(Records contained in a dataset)
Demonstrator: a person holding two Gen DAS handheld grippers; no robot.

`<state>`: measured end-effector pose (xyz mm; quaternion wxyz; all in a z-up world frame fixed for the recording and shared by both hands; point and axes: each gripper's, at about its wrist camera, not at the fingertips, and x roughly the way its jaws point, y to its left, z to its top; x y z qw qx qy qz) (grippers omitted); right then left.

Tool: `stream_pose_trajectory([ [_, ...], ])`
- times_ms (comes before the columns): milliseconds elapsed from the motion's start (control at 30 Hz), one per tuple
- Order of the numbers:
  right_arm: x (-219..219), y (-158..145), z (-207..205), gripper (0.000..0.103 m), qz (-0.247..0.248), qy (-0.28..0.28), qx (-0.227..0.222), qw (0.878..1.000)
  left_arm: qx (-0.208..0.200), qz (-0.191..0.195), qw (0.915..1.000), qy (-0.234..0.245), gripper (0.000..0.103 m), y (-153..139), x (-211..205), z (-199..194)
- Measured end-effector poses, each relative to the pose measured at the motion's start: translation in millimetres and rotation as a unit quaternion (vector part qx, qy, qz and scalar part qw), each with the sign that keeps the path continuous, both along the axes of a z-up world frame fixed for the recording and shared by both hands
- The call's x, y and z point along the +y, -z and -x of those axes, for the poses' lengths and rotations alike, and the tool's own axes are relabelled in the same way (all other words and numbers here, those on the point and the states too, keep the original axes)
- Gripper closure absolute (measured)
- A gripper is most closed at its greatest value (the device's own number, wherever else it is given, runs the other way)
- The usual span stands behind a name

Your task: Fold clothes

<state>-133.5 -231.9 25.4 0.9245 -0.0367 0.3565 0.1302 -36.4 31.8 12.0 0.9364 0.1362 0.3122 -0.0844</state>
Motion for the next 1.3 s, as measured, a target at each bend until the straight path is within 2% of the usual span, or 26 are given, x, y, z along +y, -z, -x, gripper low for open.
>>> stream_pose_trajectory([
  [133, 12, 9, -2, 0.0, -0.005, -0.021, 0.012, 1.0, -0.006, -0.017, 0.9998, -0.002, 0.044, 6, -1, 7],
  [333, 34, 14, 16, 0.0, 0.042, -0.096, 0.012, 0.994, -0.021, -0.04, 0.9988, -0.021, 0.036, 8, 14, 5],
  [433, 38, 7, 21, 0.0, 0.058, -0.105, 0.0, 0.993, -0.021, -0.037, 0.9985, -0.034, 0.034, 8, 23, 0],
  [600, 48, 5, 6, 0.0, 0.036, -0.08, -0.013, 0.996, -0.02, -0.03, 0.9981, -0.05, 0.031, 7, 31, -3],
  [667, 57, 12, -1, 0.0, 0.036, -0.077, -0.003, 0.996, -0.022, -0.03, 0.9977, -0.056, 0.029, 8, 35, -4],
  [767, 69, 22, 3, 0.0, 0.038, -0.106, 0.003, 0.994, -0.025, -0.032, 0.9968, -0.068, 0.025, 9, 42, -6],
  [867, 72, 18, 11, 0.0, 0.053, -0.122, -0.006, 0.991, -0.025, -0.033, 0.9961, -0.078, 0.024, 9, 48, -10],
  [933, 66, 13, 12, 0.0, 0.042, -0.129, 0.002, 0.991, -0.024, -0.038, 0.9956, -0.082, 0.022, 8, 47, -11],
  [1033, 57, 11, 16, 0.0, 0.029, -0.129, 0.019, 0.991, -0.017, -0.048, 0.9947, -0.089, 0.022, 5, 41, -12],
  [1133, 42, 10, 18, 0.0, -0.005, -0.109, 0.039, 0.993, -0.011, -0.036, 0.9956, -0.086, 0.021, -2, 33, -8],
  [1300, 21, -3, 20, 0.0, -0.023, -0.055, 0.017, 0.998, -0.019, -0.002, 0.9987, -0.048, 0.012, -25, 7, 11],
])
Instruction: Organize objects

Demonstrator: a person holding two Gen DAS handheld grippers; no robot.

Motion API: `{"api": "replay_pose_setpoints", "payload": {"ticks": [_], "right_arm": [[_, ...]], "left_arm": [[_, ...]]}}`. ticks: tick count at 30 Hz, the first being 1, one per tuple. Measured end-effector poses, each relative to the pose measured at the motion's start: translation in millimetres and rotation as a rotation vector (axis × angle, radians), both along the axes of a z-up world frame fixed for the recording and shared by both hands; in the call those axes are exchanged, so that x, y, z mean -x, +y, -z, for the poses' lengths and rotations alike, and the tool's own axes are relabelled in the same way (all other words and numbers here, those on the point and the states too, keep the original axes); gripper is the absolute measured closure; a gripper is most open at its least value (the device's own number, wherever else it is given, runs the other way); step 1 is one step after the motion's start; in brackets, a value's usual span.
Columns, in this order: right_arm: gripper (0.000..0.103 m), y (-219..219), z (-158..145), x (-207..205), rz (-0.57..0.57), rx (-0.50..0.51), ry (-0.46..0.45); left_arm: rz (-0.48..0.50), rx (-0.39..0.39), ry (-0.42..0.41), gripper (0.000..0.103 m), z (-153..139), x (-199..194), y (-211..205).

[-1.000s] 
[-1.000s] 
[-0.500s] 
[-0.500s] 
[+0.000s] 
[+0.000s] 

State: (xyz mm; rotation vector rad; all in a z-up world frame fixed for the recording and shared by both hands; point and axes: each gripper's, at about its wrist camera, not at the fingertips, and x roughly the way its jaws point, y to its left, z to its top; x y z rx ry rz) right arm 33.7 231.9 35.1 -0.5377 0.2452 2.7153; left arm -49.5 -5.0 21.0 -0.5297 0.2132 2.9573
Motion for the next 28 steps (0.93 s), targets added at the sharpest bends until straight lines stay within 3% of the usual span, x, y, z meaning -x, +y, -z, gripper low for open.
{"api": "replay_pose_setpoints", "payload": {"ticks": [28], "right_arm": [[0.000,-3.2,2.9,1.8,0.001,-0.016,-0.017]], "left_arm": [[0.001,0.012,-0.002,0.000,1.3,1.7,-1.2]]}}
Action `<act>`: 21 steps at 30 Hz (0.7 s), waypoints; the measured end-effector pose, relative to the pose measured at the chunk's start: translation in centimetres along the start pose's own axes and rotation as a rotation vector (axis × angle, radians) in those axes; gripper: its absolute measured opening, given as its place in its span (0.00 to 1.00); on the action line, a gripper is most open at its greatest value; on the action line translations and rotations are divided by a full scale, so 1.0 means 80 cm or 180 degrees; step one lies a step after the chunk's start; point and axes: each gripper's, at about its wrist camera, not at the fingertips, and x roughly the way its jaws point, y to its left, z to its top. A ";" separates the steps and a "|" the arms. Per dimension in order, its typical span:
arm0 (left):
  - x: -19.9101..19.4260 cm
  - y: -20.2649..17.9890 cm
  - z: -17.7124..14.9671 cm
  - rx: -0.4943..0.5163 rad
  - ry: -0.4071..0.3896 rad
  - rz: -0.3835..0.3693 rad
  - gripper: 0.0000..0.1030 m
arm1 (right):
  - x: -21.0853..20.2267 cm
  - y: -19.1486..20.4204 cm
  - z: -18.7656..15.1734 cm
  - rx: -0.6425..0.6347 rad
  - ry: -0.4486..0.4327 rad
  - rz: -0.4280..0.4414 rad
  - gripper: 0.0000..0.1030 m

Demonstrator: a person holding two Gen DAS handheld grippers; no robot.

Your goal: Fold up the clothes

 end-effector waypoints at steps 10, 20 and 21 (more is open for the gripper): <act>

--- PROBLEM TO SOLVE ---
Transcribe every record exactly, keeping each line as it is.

--- WRITTEN RESPONSE ---
Demonstrator: a person holding two Gen DAS handheld grippers; no robot.

`<state>`: measured end-effector pose (xyz mm; quaternion wxyz; all in a z-up world frame fixed for the recording and shared by both hands; point and axes: each gripper's, at about its wrist camera, not at the fingertips, and x roughly the way its jaws point, y to its left, z to its top; x y z qw qx qy qz) (grippers omitted); right then left.

Tool: `stream_pose_trajectory([ [_, ...], ])`
- times_ms (comes before the columns): milliseconds elapsed from the motion's start (control at 30 Hz), one per tuple
- Order of the numbers:
  right_arm: x (-219..219), y (-158..145), z (-207..205), gripper (0.000..0.103 m), qz (-0.247..0.248), qy (-0.28..0.28), qx (-0.227..0.222), qw (0.878..1.000)
  left_arm: qx (-0.208..0.200), qz (-0.191..0.195), qw (0.915..1.000), qy (-0.234..0.245), gripper (0.000..0.103 m), y (-153..139), x (-211..205), z (-199..194)
- Measured end-effector poses, each relative to the pose measured at the motion's start: translation in millimetres and rotation as a unit quaternion (vector part qx, qy, qz and scalar part qw), each with the sign that keeps the path continuous, both along the axes of a z-up world frame fixed for the recording and shared by both hands
- The call's x, y and z point along the +y, -z and -x of those axes, for the poses' lengths and rotations alike, and the tool's own axes are relabelled in the same way (all other words and numbers here, those on the point and the states too, keep the original axes)
- Gripper closure absolute (measured)
- A gripper is most closed at its greatest value (the device's own number, wherever else it is given, runs the other way)
- The usual span stands behind a name

Your task: Fold clothes

<state>-133.5 -231.9 25.4 0.9245 -0.0367 0.3565 0.1302 -36.4 31.8 12.0 0.9364 0.1362 0.3122 -0.0844</state>
Motion for the next 1.3 s, as measured, a target at each bend until the straight path is within 2% of the usual span, or 26 are given, x, y, z along +y, -z, -x, gripper low for open.
>>> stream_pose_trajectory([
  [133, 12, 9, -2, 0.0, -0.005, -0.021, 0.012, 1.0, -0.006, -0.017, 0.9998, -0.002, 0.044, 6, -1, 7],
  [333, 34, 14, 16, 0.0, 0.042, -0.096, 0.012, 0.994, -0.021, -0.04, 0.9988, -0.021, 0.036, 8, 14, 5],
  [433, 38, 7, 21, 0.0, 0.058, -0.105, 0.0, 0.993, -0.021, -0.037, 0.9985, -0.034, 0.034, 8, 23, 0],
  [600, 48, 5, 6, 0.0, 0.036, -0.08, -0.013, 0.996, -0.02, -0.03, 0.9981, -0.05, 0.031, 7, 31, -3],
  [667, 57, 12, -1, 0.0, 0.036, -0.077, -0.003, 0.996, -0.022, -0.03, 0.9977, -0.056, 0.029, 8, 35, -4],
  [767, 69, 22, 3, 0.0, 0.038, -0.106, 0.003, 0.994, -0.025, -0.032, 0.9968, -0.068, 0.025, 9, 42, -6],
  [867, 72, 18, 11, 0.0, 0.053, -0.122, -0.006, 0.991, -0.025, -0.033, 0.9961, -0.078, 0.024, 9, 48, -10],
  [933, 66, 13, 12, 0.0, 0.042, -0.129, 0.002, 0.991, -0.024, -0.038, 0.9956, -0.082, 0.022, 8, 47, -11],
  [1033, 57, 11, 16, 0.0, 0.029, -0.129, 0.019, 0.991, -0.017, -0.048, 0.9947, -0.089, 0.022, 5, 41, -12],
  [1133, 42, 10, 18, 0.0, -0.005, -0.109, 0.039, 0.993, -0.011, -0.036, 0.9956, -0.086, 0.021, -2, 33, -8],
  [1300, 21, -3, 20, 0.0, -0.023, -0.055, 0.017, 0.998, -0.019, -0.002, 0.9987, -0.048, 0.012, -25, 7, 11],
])
Instruction: Organize objects

Demonstrator: a person holding two Gen DAS handheld grippers; no robot.

Motion API: `{"api": "replay_pose_setpoints", "payload": {"ticks": [_], "right_arm": [[_, ...]], "left_arm": [[_, ...]]}}`. ticks: tick count at 30 Hz, the first being 1, one per tuple. Measured end-effector poses, each relative to the pose measured at the motion's start: translation in millimetres and rotation as a rotation vector (axis × angle, radians), both along the axes of a z-up world frame fixed for the recording and shared by both hands; in the call those axes are exchanged, so that x, y, z mean -x, +y, -z, for the poses' lengths and rotations alike, and the tool's own axes are relabelled in the same way (all other words and numbers here, those on the point and the states too, keep the original axes); gripper is the absolute measured closure; a gripper is most open at its least value (the device's own number, wherever else it is given, runs the other way); step 1 is one step after the motion's start; in brackets, a value's usual span.
Columns, in this order: right_arm: gripper (0.000..0.103 m), y (-219..219), z (-158..145), x (-207..205), rz (-0.57..0.57), rx (-0.50..0.51), ry (-0.46..0.45); left_arm: rz (-0.48..0.50), rx (-0.39..0.39), ry (-0.42..0.41), gripper (0.000..0.103 m), z (-153..139), x (-199..194), y (-211..205).

[-1.000s] 
[-1.000s] 
[-0.500s] 
[-0.500s] 
[+0.000s] 
[+0.000s] 

State: (xyz mm; rotation vector rad; all in a z-up world frame fixed for the recording and shared by both hands; point and axes: each gripper's, at about its wrist camera, not at the fingertips, and x roughly the way its jaws point, y to its left, z to its top; x y z rx ry rz) right arm 33.7 231.9 35.1 -0.5377 0.2452 2.7153; left arm -49.5 -5.0 21.0 -0.5297 0.2132 2.9573
Motion for the next 28 steps (0.93 s), targets added at the sharpest bends until straight lines stay within 3% of the usual span, x, y, z meaning -x, +y, -z, gripper low for open.
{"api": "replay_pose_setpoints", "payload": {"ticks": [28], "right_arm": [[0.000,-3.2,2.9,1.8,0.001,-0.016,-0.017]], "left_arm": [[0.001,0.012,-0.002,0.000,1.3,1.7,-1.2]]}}
Action `<act>`: 21 steps at 30 Hz (0.7 s), waypoints; the measured end-effector pose, relative to the pose measured at the chunk's start: translation in centimetres along the start pose's own axes and rotation as a rotation vector (axis × angle, radians) in those axes; gripper: its absolute measured opening, given as its place in its span (0.00 to 1.00); on the action line, a gripper is most open at its greatest value; on the action line translations and rotations are divided by a full scale, so 1.0 means 80 cm or 180 degrees; step one lies a step after the chunk's start; point and axes: each gripper's, at about its wrist camera, not at the fingertips, and x roughly the way its jaws point, y to its left, z to its top. A ";" separates the steps and a "|" the arms. Per dimension in order, its typical span:
arm0 (left):
  - x: -19.9101..19.4260 cm
  - y: -20.2649..17.9890 cm
  - z: -17.7124..14.9671 cm
  - rx: -0.4943..0.5163 rad
  - ry: -0.4071..0.3896 rad
  - rz: -0.3835..0.3693 rad
  - gripper: 0.0000..0.1030 m
arm1 (right):
  - x: -21.0853..20.2267 cm
  - y: -19.1486..20.4204 cm
  - z: -18.7656..15.1734 cm
  - rx: -0.6425..0.6347 rad
  - ry: -0.4486..0.4327 rad
  - rz: -0.4280..0.4414 rad
  - gripper: 0.0000..0.1030 m

Demonstrator: a person holding two Gen DAS handheld grippers; no robot.

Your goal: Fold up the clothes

 end-effector waypoints at steps 10, 20 and 21 (more is open for the gripper): <act>

The full output has already been given.